_Task to complete_
Restate word for word the lines of the data below, from the first through the one that has "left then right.".

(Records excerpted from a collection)
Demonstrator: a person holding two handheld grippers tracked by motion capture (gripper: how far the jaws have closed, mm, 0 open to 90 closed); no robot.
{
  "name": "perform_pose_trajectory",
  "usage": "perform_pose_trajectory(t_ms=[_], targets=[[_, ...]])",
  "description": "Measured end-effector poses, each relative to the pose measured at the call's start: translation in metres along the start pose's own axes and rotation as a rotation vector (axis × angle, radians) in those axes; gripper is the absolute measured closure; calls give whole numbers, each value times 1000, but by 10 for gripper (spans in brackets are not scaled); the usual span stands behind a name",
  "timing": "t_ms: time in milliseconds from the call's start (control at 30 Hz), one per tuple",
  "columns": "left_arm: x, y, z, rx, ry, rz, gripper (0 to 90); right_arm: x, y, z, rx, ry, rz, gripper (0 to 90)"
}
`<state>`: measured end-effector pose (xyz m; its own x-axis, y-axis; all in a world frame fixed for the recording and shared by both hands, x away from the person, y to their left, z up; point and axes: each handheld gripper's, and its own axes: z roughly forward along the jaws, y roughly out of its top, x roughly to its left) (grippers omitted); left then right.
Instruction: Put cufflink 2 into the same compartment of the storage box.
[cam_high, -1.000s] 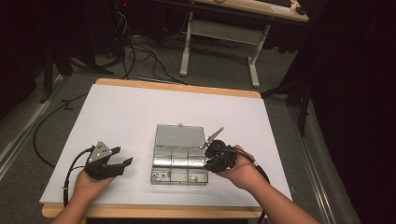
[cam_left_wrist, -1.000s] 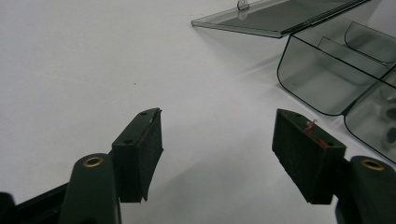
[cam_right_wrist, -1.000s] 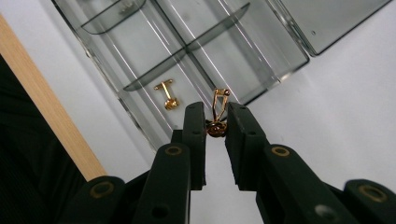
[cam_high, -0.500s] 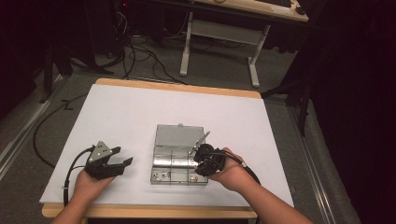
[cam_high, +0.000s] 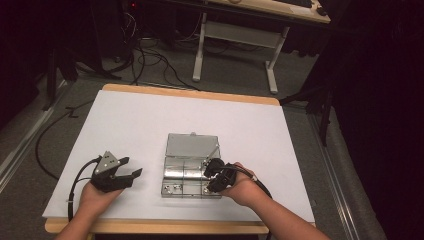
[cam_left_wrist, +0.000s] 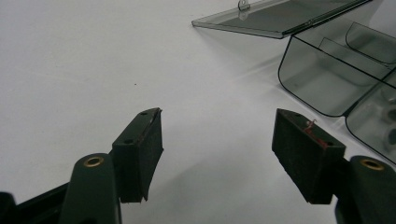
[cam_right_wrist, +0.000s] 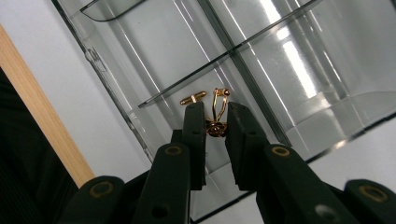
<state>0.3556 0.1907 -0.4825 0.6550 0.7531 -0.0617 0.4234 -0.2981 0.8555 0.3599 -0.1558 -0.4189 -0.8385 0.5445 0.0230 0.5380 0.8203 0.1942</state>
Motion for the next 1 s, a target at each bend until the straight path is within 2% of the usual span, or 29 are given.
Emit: perform_pose_trajectory(t_ms=[733,867,1000], targets=[[0,0,1,2,15,1,341,-6,-1,8,-1,32,14,764],[0,0,0,1,15,1,341,-6,-2,6,-14,30,22,751],[0,0,0,1,16,1,341,-8,-3,-4,-35,16,20,750]])
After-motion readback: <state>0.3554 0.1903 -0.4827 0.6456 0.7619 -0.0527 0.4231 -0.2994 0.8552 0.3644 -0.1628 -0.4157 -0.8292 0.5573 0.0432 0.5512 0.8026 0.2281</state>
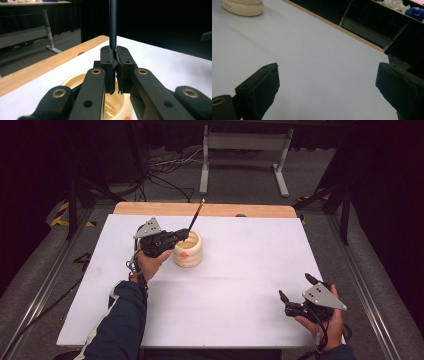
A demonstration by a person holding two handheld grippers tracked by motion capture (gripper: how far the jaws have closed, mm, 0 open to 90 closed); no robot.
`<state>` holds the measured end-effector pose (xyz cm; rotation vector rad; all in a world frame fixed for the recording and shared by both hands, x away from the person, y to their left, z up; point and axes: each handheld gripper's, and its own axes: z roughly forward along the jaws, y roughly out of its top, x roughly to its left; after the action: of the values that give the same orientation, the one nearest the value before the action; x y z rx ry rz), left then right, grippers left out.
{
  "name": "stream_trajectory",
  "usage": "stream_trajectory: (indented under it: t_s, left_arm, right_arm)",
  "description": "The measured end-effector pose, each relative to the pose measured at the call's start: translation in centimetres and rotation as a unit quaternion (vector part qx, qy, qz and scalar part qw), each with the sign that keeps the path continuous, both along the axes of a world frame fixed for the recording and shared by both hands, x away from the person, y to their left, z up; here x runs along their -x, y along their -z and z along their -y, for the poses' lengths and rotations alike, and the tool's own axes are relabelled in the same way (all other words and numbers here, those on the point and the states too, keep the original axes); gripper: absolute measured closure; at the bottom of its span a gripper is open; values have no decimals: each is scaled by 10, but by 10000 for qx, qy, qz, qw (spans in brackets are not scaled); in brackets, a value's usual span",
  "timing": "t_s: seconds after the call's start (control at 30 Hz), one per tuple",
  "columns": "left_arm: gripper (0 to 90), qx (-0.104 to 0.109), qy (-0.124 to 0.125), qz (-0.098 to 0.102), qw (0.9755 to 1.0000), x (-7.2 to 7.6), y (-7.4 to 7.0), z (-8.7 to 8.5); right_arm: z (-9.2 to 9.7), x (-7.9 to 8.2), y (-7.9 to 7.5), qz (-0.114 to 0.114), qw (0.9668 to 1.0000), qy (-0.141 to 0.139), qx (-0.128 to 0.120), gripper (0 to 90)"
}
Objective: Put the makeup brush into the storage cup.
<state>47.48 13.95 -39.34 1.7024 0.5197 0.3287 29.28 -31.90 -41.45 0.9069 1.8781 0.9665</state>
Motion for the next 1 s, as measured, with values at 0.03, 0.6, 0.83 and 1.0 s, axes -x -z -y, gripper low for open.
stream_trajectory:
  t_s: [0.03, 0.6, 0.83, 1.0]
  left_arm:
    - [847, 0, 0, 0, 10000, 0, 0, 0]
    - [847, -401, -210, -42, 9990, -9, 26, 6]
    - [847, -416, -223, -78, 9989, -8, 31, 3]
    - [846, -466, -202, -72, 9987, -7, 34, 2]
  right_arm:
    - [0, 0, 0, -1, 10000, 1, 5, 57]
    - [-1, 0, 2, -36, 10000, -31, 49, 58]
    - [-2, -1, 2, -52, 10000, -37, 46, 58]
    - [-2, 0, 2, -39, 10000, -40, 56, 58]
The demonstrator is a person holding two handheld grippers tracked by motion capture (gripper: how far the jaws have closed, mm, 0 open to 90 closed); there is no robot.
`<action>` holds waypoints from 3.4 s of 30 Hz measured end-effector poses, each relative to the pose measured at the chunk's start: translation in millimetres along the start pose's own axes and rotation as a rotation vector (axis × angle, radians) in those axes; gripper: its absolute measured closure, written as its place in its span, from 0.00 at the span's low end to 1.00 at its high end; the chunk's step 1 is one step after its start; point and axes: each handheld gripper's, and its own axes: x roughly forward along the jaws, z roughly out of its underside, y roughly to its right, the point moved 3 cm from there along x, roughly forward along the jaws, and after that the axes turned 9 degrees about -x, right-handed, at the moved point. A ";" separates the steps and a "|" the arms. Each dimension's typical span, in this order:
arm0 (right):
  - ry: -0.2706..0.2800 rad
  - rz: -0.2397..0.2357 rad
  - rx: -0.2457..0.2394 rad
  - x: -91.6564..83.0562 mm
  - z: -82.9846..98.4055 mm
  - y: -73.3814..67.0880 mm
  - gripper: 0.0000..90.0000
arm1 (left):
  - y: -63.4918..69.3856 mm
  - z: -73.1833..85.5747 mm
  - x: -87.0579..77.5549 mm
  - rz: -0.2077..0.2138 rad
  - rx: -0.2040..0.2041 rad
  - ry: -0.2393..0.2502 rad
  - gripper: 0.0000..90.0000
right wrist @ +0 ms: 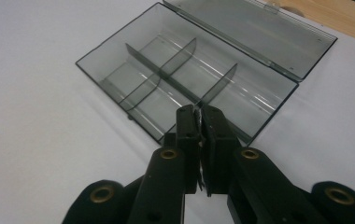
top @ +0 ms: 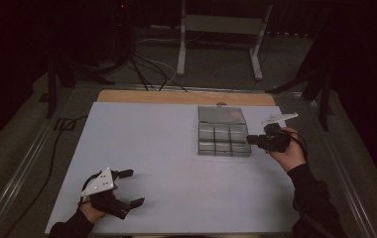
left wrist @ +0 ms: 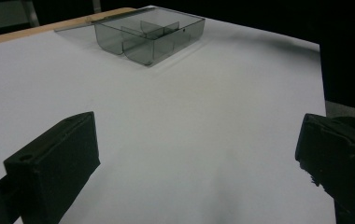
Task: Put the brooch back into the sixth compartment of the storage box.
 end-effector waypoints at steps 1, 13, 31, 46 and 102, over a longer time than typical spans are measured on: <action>-0.006 0.004 0.009 2.0 -0.7 3.1 0.96 | 0.3 0.1 0.0 -0.001 0.001 0.000 0.01; -0.026 0.007 0.042 15.9 -2.6 14.6 0.96 | 0.5 0.3 0.1 -0.001 0.006 -0.002 0.01; -0.036 -0.013 0.052 36.0 -3.1 15.9 0.96 | 0.7 0.5 0.9 0.001 0.009 -0.006 0.01; -0.039 -0.024 0.064 45.1 3.3 16.4 0.95 | 0.7 0.6 1.5 0.000 0.008 -0.009 0.01; 0.207 -0.220 -0.004 9.7 -11.6 -23.6 0.00 | 0.6 0.5 1.5 0.001 0.013 -0.010 0.01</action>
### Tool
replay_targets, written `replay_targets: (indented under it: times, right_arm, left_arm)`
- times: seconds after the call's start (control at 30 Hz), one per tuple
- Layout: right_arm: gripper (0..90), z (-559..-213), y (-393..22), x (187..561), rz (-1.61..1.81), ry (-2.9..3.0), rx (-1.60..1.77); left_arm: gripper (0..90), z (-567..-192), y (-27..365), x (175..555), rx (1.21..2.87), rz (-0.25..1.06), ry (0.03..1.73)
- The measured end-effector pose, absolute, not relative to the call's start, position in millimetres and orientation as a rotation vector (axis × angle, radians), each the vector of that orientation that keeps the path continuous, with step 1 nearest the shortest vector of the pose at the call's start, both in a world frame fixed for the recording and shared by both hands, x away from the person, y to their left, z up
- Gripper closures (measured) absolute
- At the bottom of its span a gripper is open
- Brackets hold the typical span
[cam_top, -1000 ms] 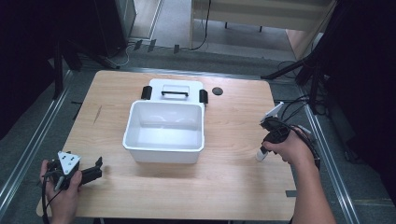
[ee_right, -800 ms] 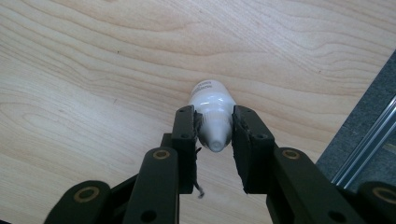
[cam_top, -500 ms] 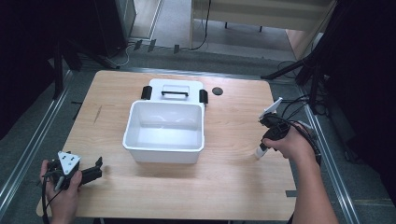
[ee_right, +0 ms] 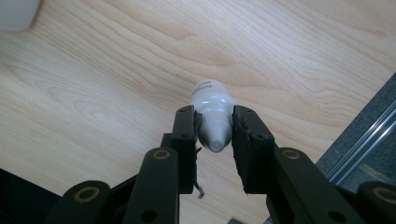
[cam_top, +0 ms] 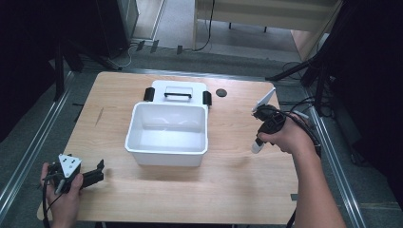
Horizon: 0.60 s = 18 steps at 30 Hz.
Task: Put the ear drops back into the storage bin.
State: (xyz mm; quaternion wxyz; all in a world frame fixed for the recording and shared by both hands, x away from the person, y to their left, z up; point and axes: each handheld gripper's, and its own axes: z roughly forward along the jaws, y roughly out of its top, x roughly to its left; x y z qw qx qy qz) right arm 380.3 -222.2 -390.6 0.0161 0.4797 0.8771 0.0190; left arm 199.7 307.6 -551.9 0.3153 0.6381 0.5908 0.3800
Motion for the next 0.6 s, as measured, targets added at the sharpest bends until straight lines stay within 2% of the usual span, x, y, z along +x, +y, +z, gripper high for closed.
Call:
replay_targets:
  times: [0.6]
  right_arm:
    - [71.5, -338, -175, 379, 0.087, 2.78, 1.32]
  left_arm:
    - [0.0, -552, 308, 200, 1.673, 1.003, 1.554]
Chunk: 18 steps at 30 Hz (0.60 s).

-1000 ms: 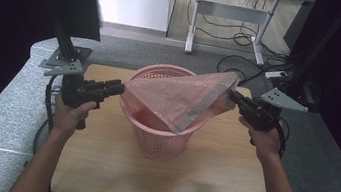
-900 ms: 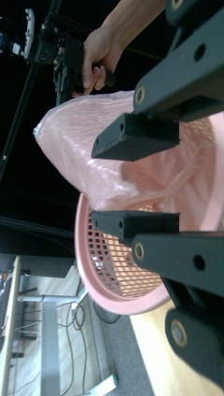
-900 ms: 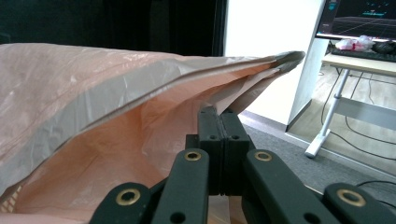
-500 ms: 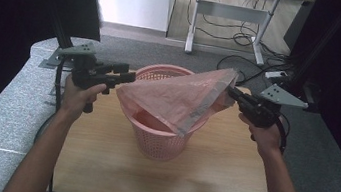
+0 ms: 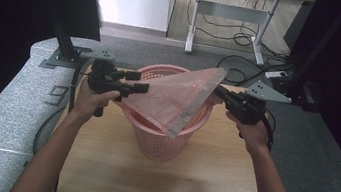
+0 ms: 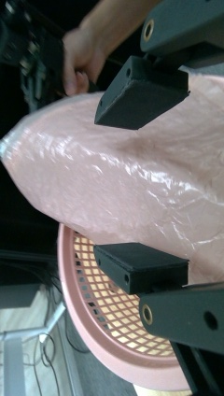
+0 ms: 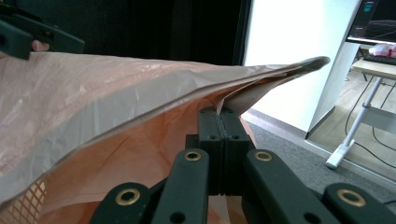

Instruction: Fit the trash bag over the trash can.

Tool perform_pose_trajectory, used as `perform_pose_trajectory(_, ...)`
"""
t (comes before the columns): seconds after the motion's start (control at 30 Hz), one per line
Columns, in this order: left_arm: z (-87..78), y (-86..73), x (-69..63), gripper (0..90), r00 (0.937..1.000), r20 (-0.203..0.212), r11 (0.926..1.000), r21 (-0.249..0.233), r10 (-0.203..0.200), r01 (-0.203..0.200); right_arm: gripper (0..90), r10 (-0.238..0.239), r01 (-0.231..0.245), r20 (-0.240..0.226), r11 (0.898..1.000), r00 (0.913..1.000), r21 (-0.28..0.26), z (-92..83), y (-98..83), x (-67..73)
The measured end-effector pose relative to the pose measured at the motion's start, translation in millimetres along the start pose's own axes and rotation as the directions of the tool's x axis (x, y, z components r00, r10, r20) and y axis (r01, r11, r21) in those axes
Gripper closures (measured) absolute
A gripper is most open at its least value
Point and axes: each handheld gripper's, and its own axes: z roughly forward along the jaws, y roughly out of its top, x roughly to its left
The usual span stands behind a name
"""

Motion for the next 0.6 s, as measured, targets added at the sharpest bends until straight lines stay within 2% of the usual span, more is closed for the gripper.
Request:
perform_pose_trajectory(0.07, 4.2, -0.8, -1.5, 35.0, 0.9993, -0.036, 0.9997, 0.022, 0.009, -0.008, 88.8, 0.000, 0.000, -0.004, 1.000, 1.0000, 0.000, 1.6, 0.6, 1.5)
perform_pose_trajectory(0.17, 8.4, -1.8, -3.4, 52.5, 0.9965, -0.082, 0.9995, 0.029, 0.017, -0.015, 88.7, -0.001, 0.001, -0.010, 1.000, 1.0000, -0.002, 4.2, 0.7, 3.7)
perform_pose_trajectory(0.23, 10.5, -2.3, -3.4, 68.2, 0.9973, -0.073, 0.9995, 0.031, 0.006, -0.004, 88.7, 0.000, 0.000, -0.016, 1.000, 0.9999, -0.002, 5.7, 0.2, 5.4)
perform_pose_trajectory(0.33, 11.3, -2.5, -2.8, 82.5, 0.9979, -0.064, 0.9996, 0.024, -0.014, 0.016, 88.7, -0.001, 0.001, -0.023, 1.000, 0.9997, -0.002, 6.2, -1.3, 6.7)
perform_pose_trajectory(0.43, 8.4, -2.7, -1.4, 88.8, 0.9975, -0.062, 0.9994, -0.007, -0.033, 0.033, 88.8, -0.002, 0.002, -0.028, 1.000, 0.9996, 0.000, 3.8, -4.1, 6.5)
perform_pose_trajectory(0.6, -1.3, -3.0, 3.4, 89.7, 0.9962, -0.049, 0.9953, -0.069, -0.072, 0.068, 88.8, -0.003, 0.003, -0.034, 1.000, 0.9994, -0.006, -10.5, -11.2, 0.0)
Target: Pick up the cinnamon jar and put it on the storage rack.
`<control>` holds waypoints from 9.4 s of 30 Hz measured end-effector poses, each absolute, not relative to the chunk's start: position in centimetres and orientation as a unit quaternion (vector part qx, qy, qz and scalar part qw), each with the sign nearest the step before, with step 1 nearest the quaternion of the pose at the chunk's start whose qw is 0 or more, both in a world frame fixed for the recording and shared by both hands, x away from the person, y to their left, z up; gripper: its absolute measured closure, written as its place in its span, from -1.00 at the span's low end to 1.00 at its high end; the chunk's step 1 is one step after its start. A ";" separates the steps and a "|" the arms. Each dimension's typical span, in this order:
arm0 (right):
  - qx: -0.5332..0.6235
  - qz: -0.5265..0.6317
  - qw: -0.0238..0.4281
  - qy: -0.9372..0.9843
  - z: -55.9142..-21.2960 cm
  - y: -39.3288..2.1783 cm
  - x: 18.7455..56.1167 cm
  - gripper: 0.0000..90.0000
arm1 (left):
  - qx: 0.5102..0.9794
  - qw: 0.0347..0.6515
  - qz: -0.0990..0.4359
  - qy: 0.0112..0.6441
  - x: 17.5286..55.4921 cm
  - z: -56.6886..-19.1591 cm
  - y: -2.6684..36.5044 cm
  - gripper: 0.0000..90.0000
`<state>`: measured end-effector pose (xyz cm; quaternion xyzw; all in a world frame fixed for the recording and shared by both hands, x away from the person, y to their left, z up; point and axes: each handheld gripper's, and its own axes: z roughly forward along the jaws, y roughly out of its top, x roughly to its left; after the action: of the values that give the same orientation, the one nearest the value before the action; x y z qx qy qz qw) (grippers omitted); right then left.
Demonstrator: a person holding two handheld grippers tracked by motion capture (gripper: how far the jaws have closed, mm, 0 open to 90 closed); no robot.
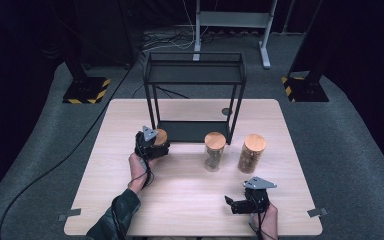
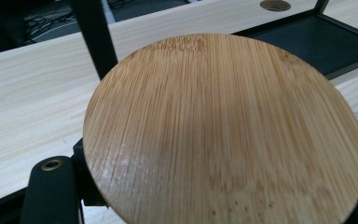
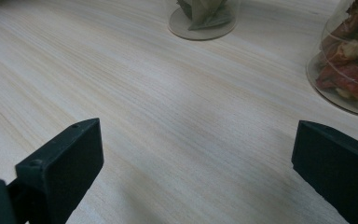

_Task answer_
Demonstrator: a person holding two handheld grippers tracked by motion capture (gripper: how far the jaws have closed, mm, 0 open to 90 closed); no robot.
{
  "name": "perform_pose_trajectory",
  "usage": "perform_pose_trajectory(t_ms=[_], targets=[[_, ...]])",
  "description": "Measured end-effector poses, each relative to the pose measured at the call's start: translation in metres along the start pose's own axes and rotation as a rotation vector (axis × angle, radians) in those axes; gripper is the absolute measured closure; calls give whole numbers, each value times 1000, but by 10 for gripper (spans in brackets are not scaled); the usual span stands behind a name",
  "timing": "t_ms: time in milliseconds from the call's start (control at 30 Hz), one per tuple",
  "columns": "left_arm: x, y, z, rx, ry, rz, gripper (0 to 90); right_arm: x, y, z, rx, ry, rz, gripper (0 to 90)"
}
`<state>`: measured end-effector pose (xyz m; its own x-axis, y-axis; all in a world frame fixed for the recording and shared by both hands, x away from the person, y to their left, z up; point and axes: each handheld gripper's, and its own axes: z roughly forward along the jaws, y roughly out of its top, x roughly to its left) (grippers omitted); left then right.

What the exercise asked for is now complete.